Business Computers and Networks
Information Security for Commercial Banking Clients
Maintaining a Secure Business Computer – What precautions can you take?
Your computer is part of a vast electronic information highway where data moves through complex networks, making our daily communications happen quickly and easily. With that convenience comes the need to protect that valuable and private information along the way. Although your business’ information security needs may require very specific solutions, much of what we do every day on our laptops or desktops is protected by following some relatively simple steps.
Use a modern operating system – The most current operating systems (OS) provide substantial security enhancements over earlier versions.
Set the OS to check for and install updates automatically. Also keep your other peripheral devices, such as tablet computers and smart phones up-to-date as well.
Install a comprehensive security suite that supports anti-virus, anti-spyware, anti-phishing, safe browsing, and firewall capabilities. Remember to enable any automated updated service within the suite.
Limit use of the administrator account. The initial account that is typically created when configuring a computer for the first time is the local administrator account. This account should be used only to install updates or software, and reconfigure the computer as needed. Browsing the web or reading email should not be done using this account. A non-privileged “user” account should be created and used for these other day-to-day activities.
Migrate to the most recent application versions, and maintain updates as needed.
If using third party web browsers, install script disabling software to prevent execution of scripts.
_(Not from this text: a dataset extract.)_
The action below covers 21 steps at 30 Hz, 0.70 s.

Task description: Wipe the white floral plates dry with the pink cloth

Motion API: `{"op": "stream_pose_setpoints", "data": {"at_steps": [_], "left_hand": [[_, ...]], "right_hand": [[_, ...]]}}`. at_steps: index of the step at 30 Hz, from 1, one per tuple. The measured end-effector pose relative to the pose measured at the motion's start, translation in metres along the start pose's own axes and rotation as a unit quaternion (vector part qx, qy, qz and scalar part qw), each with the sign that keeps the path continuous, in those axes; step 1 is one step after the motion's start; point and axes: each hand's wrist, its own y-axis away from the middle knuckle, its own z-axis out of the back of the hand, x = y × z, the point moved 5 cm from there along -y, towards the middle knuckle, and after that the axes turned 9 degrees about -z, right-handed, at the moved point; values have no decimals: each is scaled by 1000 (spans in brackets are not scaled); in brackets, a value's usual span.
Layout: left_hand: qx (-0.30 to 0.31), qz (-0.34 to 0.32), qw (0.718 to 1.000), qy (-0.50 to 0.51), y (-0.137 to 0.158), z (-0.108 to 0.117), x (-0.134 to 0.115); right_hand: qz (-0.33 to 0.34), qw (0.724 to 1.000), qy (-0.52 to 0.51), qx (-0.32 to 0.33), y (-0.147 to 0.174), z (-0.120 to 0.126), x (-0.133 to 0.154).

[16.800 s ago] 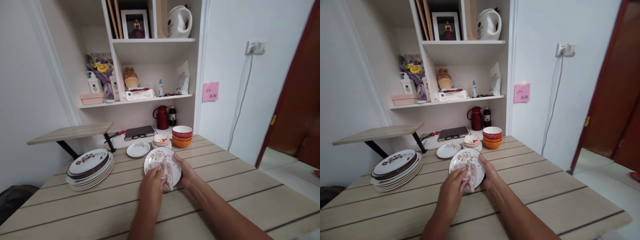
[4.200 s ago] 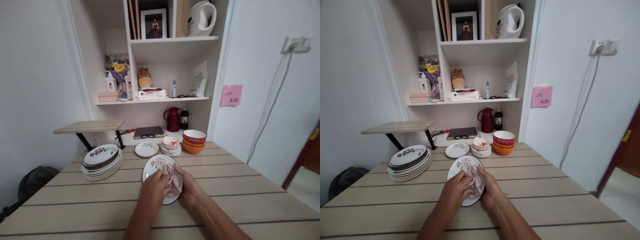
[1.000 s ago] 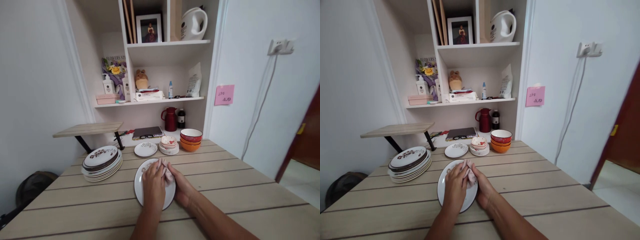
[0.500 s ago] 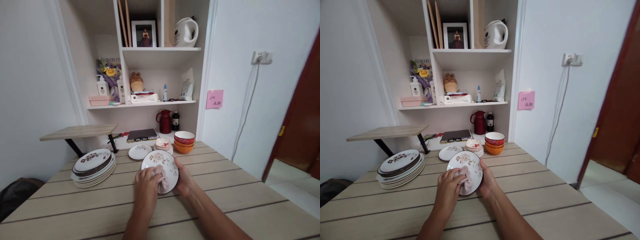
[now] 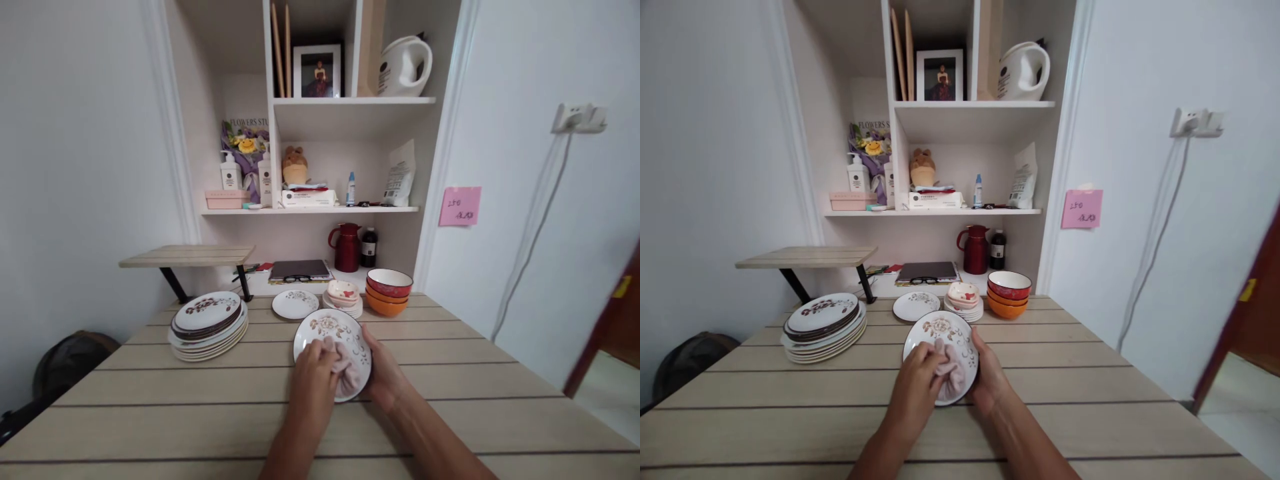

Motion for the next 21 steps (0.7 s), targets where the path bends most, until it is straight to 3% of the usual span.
{"op": "stream_pose_setpoints", "data": {"at_steps": [5,9,13,15,18,21], "left_hand": [[-87,-38,996,-7,-1,10,-3],[-137,67,983,-101,4,30,19],[-116,138,970,-160,5,34,34],[-94,116,975,-162,3,27,27],[-69,5,990,-124,-1,7,-1],[-91,-113,987,-72,2,-6,-27]], "right_hand": [[-28,999,24,5,0,-12,-25],[-41,999,23,2,-2,-17,-36],[-9,999,-3,-49,-6,-6,-21],[22,998,-18,-63,-4,-1,-8],[62,996,-39,-45,2,0,8],[0,999,-46,-1,7,-7,4]]}}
Allow trusted sites to execute scripts as necessary.
Use file or full disk encryption to protect laptops and other mobile devices. These computers are easily lost and stolen, and encryption is the only reliable protective security measure once a criminal has your computer.
Use a security cable to lock the laptop to furniture when in public. A laptop can be stolen in moments, especially at a school or library.
Maintaining a Secure Business Network – What precautions can you take?
Use a separate personally-owned router with firewall capabilities to connect to the ISP provided
router/cable modem. This gives you the control of routing and wireless capabilities and will block
outsiders from accessing your network. A wireless network should be protected using Wi-Fi Protected Access 2 (WPA2) instead of Wired Equivalent Privacy(WEP). WEP encryption can be broken by an attacker.
Implement strong passwords on network devices. Choose a long, complex password (at least15
characters) for your administrative login to your router and your WPA2 encryption key. Write them down in your device manual, as they will be needed to make future changes to the device.
When is it a good time to perform a “risk-assessment” of your company’s security?
Why not right now? Attached as page 3 is a simple and quick questionnaire, containing 10 questions to help determine the adequacy of your company’s security.
Where can I go for additional resources and information?
For more information on securing your on-line information refer to the following:
Free Anti-virus software is available at the following addresses:
Concerned that your business has been targeted by online fraud?
Tell us at once if you notice suspicious account activity or experience an information security event. Contact us at: 706.236.2123 / 706.236.3556 / 706.236.3552 or by email at email@example.com
WHAT ARE YOU DOING TO MITIGATE THE RISKS TO YOUR BUSINESS
1. Are passwords required to access your company workstations?
2. How complex are the passwords required to access your company workstations?
3. Do you currently have anti-virus programs installed on your company workstations / network?
4. Do you take advantage of the patches and upgrades available from software providers?
5. What security measures are in place for the wireless devices used by your company / employees? (Have you ever heard of “Smishing”?)
6. Do you have segregation of daily duties? (e.g.: Are specific people granted access to the banking information? Are there specific duties assigned to specific employees?)
7. Do you perform background checks when hiring new employees?
8. What processes do you currently have in place to ensure the security of your business and related information? (e.g.: Do employees have access to the office after-hours? If so, how many and what is the deciding criteria to grant access?)
9. Who has access to download or install information on company workstations? (Are you only allowed to download or install programs if you are the administrator?)
10. If you have online banking for your business, do you monitor your accounts daily? Verifying balances and checking transactions?